Unsere Gesellschaft ist geprägt vom Konsum und von der Jagd nach mehr. Wie ist es möglich aus diesem Sog auszubrechen? Ein neuer Dok-Film gibt Inspiration

Stell dir ein Leben vor mit weniger. Weniger Stress, weniger Ablenkung, weniger Gegenständen. Und ein Leben mit mehr. Mehr Leidenschaft, mehr Beziehungen, mehr Zeit. Die beiden Amerikaner Joshua Fields Millburn und Ryan Nicodemus haben sich von fast all ihrem Besitz getrennt mit dem Ziel, ein einfacheres Leben zu führen. Ihre Erfahrungen haben sie im Dokumentarfilm «Minimalism» festgehalten, der als bester Indiefilm 2016 ausgezeichnet wurde.

Ungestilltes Verlangen

Die meisten Menschen haben eine Vorstellung davon oder glauben zu wissen, wie ihr Leben sein sollte und was sie glücklich macht. Geprägt durch Filme, Bücher und Werbung, finden wir uns zunehmend in einem Teufelskreis aus Arbeit und sinnlosem Konsum wieder. Das ist nicht nur unbefriedigend für den Menschen, sondern auch schlecht für die Umwelt: Ein Amerikaner produziert durchschnittlich zwei Kilogramm Abfall pro Tag.
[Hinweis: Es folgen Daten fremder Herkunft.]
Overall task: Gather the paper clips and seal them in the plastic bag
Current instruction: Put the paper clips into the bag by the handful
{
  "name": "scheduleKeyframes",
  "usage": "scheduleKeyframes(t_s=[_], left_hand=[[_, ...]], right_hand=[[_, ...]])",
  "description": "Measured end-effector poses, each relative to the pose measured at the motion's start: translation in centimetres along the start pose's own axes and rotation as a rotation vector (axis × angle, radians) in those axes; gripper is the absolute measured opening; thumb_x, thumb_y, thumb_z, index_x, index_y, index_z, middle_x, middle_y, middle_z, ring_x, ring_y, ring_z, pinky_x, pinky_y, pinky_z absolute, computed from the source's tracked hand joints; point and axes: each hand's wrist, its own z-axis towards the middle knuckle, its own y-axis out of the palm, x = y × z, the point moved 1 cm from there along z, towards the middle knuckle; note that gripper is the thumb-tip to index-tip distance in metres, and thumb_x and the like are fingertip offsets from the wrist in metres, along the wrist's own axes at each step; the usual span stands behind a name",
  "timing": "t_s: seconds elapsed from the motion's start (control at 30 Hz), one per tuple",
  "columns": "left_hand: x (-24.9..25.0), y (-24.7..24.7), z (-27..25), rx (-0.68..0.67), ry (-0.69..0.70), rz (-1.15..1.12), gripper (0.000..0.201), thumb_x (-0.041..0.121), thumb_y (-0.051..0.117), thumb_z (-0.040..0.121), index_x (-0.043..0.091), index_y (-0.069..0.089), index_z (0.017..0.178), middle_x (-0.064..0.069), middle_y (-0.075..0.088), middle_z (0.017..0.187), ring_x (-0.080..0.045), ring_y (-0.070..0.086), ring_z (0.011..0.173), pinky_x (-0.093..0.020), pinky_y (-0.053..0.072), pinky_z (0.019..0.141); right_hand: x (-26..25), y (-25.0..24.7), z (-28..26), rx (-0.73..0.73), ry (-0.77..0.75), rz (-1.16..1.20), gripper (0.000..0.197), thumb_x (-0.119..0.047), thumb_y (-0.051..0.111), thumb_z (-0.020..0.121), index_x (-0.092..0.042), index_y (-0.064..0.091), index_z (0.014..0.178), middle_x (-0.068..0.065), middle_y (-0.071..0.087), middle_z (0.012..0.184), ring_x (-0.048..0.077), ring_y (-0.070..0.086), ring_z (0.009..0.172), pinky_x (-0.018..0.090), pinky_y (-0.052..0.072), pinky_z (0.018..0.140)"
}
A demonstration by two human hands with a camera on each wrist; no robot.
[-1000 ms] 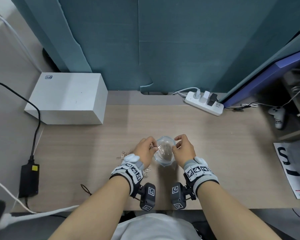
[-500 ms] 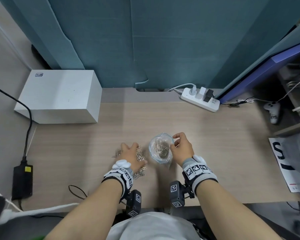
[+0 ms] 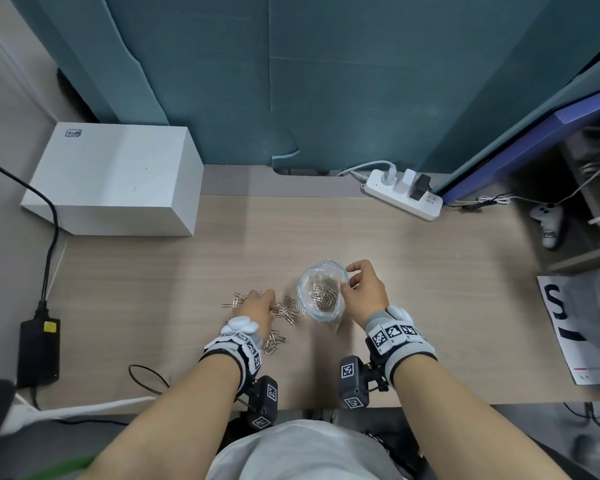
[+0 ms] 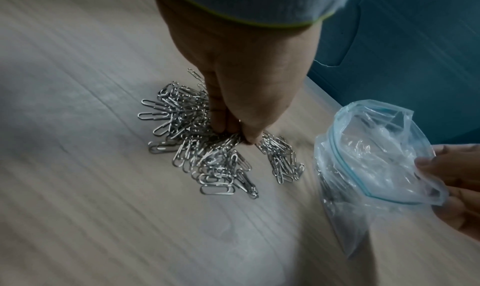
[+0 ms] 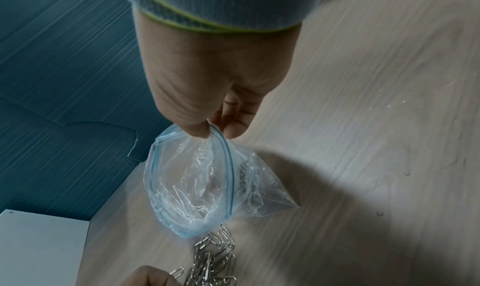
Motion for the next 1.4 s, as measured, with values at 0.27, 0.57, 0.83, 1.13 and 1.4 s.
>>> scheduleKeyframes(t_s=[0.27, 0.57, 0.83, 1.13, 1.4], left_hand=[[0.6, -1.2, 0.2, 0.027, 0.022, -0.200, 0.022, 0.015, 0.062, 0.089, 0.035, 0.054, 0.087, 0.005, 0.058, 0.089, -0.020, 0.057, 0.080, -0.030, 0.041, 0.066], [6.8, -4.0, 0.7, 0.096, 0.213, -0.523, 0.016, 0.015, 0.069, 0.089, 0.028, 0.061, 0.088, 0.009, 0.064, 0.080, -0.007, 0.054, 0.071, -0.023, 0.043, 0.066], [8.5, -2.9, 0.4, 0.035, 0.270, -0.557, 0.030, 0.014, 0.071, 0.087, 0.042, 0.067, 0.097, 0.012, 0.066, 0.089, -0.003, 0.057, 0.069, -0.023, 0.051, 0.072], [2.3, -1.5, -0.1, 0.073, 0.024, -0.128, 0.044, 0.047, 0.076, 0.077, 0.038, 0.051, 0.112, 0.005, 0.041, 0.113, -0.019, 0.061, 0.085, -0.034, 0.055, 0.079], [3.5, -0.2, 0.5, -0.071, 0.129, 0.070, 0.065, 0.046, 0.080, 0.070, 0.048, 0.042, 0.122, 0.003, 0.031, 0.115, -0.025, 0.058, 0.088, -0.038, 0.059, 0.075]], right_hand=[[0.0, -0.3, -0.2, 0.004, 0.002, 0.040, 0.024, -0.023, 0.068, 0.088, -0.026, 0.055, 0.107, 0.003, 0.066, 0.087, 0.021, 0.063, 0.080, 0.031, 0.045, 0.069], [-0.1, -0.1, -0.3, 0.021, -0.014, -0.009, 0.022, -0.019, 0.066, 0.091, -0.029, 0.053, 0.106, 0.000, 0.065, 0.086, 0.015, 0.061, 0.075, 0.024, 0.039, 0.057], [-0.3, 0.2, -0.7, 0.029, -0.032, 0.003, 0.024, -0.015, 0.064, 0.090, -0.026, 0.053, 0.109, 0.003, 0.065, 0.086, 0.015, 0.060, 0.075, 0.024, 0.041, 0.058], [0.5, -0.6, -0.8, 0.103, -0.012, 0.043, 0.023, -0.018, 0.066, 0.089, -0.026, 0.053, 0.106, 0.001, 0.064, 0.086, 0.018, 0.062, 0.078, 0.030, 0.042, 0.065], [1.6, -1.5, -0.9, 0.191, -0.005, 0.038, 0.021, -0.018, 0.065, 0.090, -0.024, 0.053, 0.107, 0.000, 0.064, 0.086, 0.020, 0.063, 0.079, 0.033, 0.049, 0.071]])
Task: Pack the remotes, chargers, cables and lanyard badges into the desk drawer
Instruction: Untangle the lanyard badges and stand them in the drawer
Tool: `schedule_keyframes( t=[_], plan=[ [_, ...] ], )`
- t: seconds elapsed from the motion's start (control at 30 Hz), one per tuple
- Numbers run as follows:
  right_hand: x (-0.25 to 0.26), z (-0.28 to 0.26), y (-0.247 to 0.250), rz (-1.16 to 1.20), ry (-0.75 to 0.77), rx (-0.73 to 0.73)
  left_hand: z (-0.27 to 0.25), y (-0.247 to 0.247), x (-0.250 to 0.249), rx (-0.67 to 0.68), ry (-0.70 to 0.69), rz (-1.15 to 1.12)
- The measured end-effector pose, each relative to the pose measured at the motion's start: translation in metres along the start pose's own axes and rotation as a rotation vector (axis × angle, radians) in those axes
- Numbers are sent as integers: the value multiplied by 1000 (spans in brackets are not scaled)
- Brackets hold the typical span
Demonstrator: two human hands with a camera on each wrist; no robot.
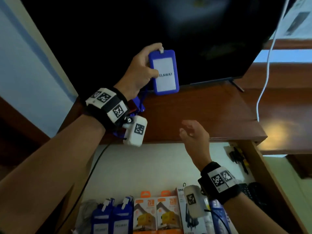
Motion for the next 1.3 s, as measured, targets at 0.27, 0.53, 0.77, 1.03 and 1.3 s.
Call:
schedule_keyframes(
  t=[0.27,0.53,0.77,1.03,1.3],
  plan=[
    [41,32,29,140,27,170,-10,-37,-69,169,-97,44],
    [55,45,44,315,87,148,-39,-55,-94,208,-125,41],
    [52,34,53,362,43,293,-74,-69,-86,313,-34,10],
    [60,11,60,798,-132,501,-104,-52,-72,116,65,-153],
    [85,-17,53,674,3,555,-113,-49,-48,-264,78,-242]
  ],
)
Point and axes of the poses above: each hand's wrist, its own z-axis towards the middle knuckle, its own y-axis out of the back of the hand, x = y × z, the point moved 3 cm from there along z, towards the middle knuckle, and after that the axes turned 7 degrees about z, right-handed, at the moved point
«Minimalism» nimmt die Zuschauer mit auf eine Reise zu Menschen, die mit wenig Besitz und wenig Platz auskommen. Der Film inspiriert dazu, sich von Dingen zu trennen, die man nicht braucht und herauszufinden, was das Leben wirklich bereichert. Ein mutmachender Film der lange nachhallt und uns daran erinnert, was wirklich wichtig ist.

Dieser Film kann als Video on Demand auf der Filmseite Minimalism angeschaut werden.